Your goal
Which lines below contain the word "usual"? Copy each one.

Collected data entries:
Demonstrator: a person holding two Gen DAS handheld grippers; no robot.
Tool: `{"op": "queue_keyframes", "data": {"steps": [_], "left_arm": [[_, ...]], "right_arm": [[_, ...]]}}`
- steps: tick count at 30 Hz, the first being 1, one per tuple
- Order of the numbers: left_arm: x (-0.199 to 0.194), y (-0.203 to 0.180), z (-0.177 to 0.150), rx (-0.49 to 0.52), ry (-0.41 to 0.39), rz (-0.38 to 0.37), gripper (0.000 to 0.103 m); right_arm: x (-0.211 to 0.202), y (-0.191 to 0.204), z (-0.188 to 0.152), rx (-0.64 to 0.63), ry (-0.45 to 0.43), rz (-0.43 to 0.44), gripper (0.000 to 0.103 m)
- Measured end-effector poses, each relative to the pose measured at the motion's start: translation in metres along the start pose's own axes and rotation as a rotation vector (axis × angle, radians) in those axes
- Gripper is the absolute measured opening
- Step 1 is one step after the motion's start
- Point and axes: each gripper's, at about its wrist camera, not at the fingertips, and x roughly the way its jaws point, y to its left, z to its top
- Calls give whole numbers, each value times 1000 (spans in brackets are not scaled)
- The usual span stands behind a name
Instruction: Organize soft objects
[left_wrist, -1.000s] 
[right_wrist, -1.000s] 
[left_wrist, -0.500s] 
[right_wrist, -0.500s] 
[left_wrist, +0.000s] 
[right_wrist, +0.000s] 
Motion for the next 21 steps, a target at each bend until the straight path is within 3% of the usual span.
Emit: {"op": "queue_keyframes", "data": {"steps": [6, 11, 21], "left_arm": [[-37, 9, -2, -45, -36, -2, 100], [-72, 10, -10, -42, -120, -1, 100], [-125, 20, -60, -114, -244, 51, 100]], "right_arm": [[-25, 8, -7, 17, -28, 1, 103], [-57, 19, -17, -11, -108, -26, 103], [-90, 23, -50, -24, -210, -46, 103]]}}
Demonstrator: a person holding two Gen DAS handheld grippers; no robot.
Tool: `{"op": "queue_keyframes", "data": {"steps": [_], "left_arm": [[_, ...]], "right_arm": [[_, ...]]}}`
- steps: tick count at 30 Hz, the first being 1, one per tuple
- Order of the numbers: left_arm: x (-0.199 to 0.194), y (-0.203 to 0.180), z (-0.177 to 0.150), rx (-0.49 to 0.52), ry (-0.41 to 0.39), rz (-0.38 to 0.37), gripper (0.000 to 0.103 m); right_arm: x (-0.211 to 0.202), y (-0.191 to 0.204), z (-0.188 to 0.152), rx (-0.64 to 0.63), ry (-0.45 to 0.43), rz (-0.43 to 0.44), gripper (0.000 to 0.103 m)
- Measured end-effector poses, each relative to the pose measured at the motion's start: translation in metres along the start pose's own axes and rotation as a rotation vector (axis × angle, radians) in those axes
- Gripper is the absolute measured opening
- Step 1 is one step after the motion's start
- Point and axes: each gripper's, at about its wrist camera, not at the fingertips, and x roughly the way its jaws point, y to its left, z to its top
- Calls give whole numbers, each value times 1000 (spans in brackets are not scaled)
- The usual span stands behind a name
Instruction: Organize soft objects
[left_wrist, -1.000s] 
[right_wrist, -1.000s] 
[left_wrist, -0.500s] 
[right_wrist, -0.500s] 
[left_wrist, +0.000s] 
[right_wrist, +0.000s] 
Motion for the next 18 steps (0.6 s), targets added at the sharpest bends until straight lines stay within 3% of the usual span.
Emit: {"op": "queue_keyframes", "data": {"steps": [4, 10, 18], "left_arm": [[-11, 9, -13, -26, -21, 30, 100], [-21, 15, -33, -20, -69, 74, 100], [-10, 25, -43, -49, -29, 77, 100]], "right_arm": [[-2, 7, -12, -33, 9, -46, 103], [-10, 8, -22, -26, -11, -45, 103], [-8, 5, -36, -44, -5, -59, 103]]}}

Finished task
- The usual span stands behind a name
Motion for the next 21 steps, a target at each bend until the straight path is within 3% of the usual span.
- The usual span stands behind a name
Motion for the next 18 steps (0.6 s), targets added at the sharpest bends until straight lines stay within 3% of the usual span.

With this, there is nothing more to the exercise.